Unfortunately I had forgotten the idiotprufs first rule of waiting: regardless of whatever line, queue, lane, or number taking method being used to make people wait, the line I happen to choose, will come to a screeching, flaming, imploding halt.
Just as it did this day:
Cashier: Did you check the eggs to make sure they’re not broken?
Me: Yes I did.
Cashier: You have to check them individually.
Me: I already…(I look up from my wallet to find her individually checking every egg.)…did that.
Cashier: Men never check the eggs.
Me: I don’t necessarily think that’s true.
Cashier: Yes it is. (She moves on to the second dozen.) What are you going to do with these eggs?
Me: Well, I saw police car in front of the store, and thought it would be cool to get my name in the paper.
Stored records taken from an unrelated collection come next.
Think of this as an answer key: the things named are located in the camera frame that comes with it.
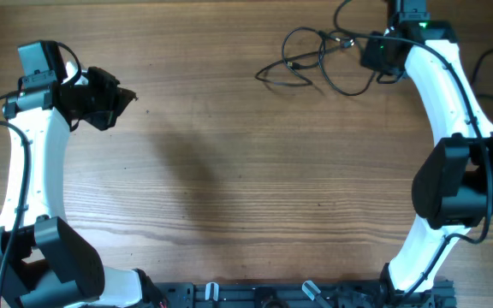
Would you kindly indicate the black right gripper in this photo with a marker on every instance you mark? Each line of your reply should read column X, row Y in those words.
column 366, row 59

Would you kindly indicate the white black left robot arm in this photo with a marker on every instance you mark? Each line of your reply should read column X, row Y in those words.
column 44, row 262

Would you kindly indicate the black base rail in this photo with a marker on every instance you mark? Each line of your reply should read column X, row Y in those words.
column 344, row 294

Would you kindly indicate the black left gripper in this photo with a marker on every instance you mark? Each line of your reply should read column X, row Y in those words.
column 119, row 97

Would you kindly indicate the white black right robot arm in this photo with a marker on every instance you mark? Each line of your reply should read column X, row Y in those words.
column 452, row 192

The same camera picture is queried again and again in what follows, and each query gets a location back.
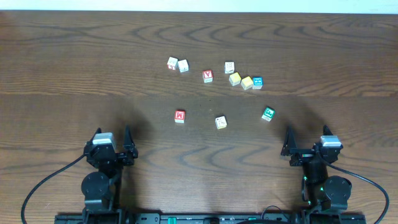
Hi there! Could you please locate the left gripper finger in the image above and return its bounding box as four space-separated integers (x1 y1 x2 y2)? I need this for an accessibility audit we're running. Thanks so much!
123 126 136 152
91 128 102 140

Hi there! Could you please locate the cream picture block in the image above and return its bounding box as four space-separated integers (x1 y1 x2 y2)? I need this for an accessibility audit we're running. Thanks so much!
215 116 228 129

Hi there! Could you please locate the red M letter block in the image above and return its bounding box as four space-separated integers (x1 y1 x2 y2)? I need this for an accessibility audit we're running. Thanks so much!
174 110 185 123

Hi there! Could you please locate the white B letter block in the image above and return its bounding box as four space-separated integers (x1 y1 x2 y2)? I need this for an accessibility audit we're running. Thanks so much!
224 62 235 74

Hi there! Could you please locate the green picture block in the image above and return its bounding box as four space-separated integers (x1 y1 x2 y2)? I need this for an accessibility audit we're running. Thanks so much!
261 107 275 121

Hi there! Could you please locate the red A letter block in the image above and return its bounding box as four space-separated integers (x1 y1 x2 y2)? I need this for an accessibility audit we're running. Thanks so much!
202 70 213 83

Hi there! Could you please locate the yellow block left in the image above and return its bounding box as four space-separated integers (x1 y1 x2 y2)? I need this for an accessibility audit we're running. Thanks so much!
229 72 241 86

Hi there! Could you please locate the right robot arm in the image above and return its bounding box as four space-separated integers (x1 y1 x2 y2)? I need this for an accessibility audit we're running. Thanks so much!
280 126 352 223

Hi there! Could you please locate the blue picture block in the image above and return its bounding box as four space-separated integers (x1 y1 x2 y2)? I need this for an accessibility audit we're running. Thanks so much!
252 77 264 90

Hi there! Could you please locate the yellow block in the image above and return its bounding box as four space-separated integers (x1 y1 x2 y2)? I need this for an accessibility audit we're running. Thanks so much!
229 72 241 86
241 76 254 90

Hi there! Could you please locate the white block red side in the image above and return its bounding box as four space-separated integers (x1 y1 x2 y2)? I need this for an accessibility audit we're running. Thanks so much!
167 57 178 70

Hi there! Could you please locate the yellow block right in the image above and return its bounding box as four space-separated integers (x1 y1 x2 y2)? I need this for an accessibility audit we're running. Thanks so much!
241 76 254 90

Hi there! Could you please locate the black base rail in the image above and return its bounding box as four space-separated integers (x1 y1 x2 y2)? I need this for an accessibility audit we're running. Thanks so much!
54 212 367 224

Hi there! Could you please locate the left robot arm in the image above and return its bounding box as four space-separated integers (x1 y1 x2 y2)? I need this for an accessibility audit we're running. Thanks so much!
81 127 138 224

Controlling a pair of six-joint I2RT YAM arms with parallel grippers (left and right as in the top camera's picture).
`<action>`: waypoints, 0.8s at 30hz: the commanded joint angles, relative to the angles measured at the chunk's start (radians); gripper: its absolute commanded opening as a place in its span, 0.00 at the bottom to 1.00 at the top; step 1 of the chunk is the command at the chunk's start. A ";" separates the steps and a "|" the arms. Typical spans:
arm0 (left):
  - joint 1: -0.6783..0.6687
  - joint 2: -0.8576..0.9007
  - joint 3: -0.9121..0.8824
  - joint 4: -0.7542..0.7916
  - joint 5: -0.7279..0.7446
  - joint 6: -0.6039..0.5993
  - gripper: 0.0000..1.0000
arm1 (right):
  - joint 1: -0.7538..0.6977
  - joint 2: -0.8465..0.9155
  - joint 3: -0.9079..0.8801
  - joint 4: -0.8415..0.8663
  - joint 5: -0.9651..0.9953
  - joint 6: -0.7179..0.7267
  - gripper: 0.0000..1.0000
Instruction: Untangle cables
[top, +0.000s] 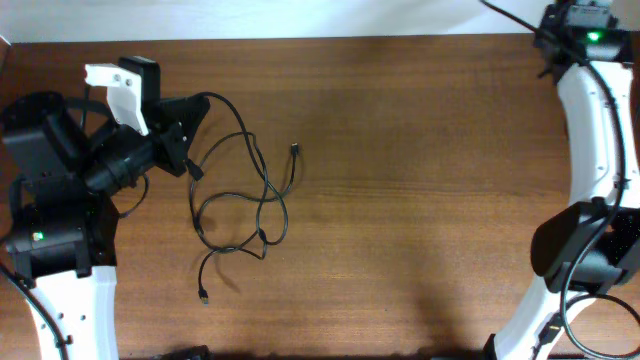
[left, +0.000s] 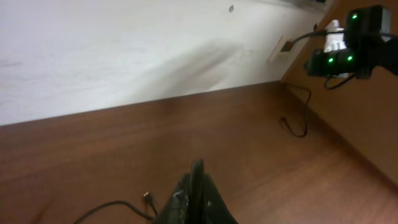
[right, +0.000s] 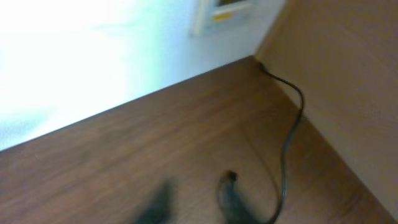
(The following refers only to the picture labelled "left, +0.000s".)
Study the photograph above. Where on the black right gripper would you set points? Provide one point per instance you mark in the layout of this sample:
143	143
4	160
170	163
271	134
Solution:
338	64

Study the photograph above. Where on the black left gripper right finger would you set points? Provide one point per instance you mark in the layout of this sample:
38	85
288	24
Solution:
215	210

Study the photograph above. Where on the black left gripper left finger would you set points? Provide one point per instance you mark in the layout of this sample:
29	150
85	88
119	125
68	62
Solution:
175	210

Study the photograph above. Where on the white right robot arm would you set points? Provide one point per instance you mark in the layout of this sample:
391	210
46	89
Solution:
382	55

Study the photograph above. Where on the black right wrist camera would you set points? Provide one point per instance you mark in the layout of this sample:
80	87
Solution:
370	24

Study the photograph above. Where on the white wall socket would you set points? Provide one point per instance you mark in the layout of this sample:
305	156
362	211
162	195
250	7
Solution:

Cashier: (stops checking the eggs and stares at me with suspicion.) I can’t sell these eggs to you if you’re going to throw them at a police car.
Me: That was just a joke.
Cashier: So what are going to do with them?
Me: Just normal egg things.
Cashier: Such as?
Me (irritated): I thought I’d put them all in a big glass and drink them raw, like Rocky.
Cashier: Who’s Rocky.
Me: Rocky Balboa.
Cashier: I don’t know him.
Me: From the movie Rocky.
Cashier: Never saw it.
Me: Really, because it’s a pretty famous movie.
Cashier: Let me talk to my manager. (She disappears into the office.)
Me (Under my breath): I’ll bet your manager’s seen Rocky.
I now notice the growing line behind me and realize that I am “that idiot” who screwed up the express lane.
Small child behind me in line: Guess what?
Small child: Eggs come from a chicken’s pooper.
Me: You have an amazing grasp of chicken physiology.
Small child: I know.
Me: It’s your turn to guess what.
Small Child: What?
Me: Chicken butt.
Small Child: (Laughs hysterically and starts repeating chicken butt over and over.)
Child’s Mother: (Glares at me.)
Me: What? You prefer pooper to chicken butt?
Several moments of awkward silence ensued–apart from the small child joyfully repeating the phrase chicken butt–followed by the manager coming out the office to check me out. The manager studied me for a moment and returned to the office for several more awkward silent moments before the cashier returned.
Cashier: The manager says I can sell you the eggs.
I paid for the eggs, left the store, and egged the cashier’s car.
I didn’t really do that…don’t tell the police.